WORK INSTRUCTIONS ->
Look below for the line containing "left gripper left"; from there, print each line exactly up to and including the line containing "left gripper right", and stop.

Entries taken from a collection:

- - -

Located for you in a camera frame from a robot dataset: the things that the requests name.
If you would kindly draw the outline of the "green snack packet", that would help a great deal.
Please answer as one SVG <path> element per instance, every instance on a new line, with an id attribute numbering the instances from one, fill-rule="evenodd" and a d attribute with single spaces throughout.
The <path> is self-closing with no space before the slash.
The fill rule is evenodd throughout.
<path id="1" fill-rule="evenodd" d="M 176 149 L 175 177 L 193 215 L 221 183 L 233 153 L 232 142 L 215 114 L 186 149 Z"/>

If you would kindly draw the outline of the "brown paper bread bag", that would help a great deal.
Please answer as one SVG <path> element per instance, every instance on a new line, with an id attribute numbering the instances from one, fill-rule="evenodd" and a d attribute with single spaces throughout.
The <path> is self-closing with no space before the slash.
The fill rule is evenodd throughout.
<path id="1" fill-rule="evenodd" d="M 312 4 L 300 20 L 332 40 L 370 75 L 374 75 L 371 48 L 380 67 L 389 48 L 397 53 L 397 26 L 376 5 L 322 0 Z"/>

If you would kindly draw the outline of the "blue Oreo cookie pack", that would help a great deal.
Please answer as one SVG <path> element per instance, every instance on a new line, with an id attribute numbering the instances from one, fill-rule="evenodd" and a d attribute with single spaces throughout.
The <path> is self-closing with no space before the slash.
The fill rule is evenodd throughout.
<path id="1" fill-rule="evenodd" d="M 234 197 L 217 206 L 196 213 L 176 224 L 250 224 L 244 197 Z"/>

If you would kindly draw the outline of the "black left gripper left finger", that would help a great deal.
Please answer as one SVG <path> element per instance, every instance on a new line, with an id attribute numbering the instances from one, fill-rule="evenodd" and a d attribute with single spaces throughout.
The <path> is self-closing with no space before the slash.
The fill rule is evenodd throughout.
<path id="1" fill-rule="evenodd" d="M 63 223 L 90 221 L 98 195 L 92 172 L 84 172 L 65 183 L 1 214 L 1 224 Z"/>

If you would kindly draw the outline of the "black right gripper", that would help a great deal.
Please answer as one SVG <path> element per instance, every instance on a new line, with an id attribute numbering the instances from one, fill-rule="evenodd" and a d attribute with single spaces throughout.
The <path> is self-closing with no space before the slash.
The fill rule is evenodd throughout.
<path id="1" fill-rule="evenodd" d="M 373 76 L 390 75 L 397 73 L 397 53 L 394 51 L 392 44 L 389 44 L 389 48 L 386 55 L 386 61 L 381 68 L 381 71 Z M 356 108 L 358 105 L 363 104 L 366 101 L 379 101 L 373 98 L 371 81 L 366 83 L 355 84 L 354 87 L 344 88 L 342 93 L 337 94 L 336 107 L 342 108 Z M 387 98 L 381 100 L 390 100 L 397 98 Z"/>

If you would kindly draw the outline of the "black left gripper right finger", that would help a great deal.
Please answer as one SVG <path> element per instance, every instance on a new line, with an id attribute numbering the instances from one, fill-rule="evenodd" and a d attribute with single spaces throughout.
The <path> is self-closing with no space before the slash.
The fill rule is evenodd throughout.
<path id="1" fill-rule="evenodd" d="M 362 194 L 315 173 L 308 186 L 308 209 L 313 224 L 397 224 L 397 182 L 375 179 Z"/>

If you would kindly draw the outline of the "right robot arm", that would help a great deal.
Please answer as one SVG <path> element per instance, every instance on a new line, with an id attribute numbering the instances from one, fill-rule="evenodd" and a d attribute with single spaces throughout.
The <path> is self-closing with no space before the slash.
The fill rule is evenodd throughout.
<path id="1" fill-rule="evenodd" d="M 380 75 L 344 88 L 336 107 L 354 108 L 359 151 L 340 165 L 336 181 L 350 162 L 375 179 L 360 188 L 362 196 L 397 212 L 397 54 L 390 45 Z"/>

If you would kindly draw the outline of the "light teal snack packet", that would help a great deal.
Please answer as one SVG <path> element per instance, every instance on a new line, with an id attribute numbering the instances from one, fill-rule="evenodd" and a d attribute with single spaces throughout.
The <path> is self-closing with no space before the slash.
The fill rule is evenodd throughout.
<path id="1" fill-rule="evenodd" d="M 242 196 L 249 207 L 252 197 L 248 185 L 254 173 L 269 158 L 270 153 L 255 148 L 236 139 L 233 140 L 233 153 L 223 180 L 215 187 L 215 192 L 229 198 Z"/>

- - -

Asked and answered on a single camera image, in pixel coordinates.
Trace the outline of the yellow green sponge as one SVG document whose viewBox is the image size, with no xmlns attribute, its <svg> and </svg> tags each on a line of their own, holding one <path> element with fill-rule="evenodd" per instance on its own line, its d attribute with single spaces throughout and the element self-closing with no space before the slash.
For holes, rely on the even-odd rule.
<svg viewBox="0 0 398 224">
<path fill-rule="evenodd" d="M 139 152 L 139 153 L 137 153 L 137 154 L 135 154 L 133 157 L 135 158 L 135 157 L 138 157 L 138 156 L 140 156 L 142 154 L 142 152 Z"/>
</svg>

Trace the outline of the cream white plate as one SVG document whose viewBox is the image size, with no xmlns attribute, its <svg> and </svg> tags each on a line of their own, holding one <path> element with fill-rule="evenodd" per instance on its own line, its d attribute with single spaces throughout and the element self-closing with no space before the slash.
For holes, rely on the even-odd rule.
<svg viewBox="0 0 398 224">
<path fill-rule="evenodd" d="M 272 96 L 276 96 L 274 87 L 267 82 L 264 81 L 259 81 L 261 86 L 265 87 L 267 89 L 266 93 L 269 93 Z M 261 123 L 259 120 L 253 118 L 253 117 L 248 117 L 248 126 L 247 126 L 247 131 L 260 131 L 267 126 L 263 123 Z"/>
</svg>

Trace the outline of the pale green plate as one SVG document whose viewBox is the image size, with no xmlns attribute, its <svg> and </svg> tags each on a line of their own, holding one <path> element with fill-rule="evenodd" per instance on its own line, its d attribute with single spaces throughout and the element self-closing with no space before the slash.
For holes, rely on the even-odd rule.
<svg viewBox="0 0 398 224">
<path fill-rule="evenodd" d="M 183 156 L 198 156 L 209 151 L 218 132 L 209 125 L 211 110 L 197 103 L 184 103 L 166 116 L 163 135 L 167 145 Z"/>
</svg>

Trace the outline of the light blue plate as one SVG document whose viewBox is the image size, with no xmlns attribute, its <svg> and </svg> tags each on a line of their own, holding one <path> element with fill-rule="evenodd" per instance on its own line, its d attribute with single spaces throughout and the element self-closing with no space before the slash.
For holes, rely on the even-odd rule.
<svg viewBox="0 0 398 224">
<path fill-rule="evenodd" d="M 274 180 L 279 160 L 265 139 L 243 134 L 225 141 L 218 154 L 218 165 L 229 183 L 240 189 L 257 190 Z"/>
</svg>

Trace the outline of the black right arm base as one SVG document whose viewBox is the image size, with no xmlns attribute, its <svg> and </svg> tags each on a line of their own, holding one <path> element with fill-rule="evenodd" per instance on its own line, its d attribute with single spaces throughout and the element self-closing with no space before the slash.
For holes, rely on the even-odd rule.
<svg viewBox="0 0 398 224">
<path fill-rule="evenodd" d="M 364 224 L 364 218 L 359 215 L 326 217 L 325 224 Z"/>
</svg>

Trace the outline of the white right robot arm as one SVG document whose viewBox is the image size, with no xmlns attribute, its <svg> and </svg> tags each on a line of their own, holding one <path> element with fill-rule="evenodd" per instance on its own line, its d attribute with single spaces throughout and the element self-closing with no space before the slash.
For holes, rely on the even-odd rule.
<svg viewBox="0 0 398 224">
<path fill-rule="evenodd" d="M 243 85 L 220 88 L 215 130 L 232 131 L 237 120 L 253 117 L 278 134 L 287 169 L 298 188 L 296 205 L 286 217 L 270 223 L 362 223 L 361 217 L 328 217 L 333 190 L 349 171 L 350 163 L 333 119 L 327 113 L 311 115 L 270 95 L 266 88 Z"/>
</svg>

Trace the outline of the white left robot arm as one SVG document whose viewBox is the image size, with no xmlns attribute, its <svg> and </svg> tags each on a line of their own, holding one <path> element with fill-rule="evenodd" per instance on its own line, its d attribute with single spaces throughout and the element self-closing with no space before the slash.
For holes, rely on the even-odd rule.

- - -

RESPONSE ->
If you would kindly draw the outline of the "black left gripper left finger", that would help a great deal.
Please answer as one SVG <path> element per instance, every instance on a new line, with an id attribute numbering the instances from one, fill-rule="evenodd" and a d attribute with single spaces throughout.
The <path> is self-closing with no space before the slash.
The fill rule is evenodd throughout.
<path id="1" fill-rule="evenodd" d="M 63 223 L 90 221 L 98 195 L 92 172 L 84 172 L 65 183 L 1 214 L 1 224 Z"/>

If you would kindly draw the outline of the "black right gripper", that would help a great deal.
Please answer as one SVG <path> element per instance, every instance on a new line, with an id attribute numbering the instances from one, fill-rule="evenodd" and a d attribute with single spaces throughout.
The <path> is self-closing with no space before the slash.
The fill rule is evenodd throughout.
<path id="1" fill-rule="evenodd" d="M 373 76 L 390 75 L 397 73 L 397 53 L 394 51 L 392 44 L 389 44 L 389 48 L 386 55 L 386 61 L 381 68 L 381 71 Z M 356 108 L 358 105 L 363 104 L 366 101 L 379 101 L 373 98 L 371 81 L 366 83 L 355 84 L 354 87 L 344 88 L 342 93 L 337 94 L 336 107 L 342 108 Z M 387 98 L 381 100 L 390 100 L 397 98 Z"/>

If you would kindly draw the outline of the "black left gripper right finger", that would help a great deal.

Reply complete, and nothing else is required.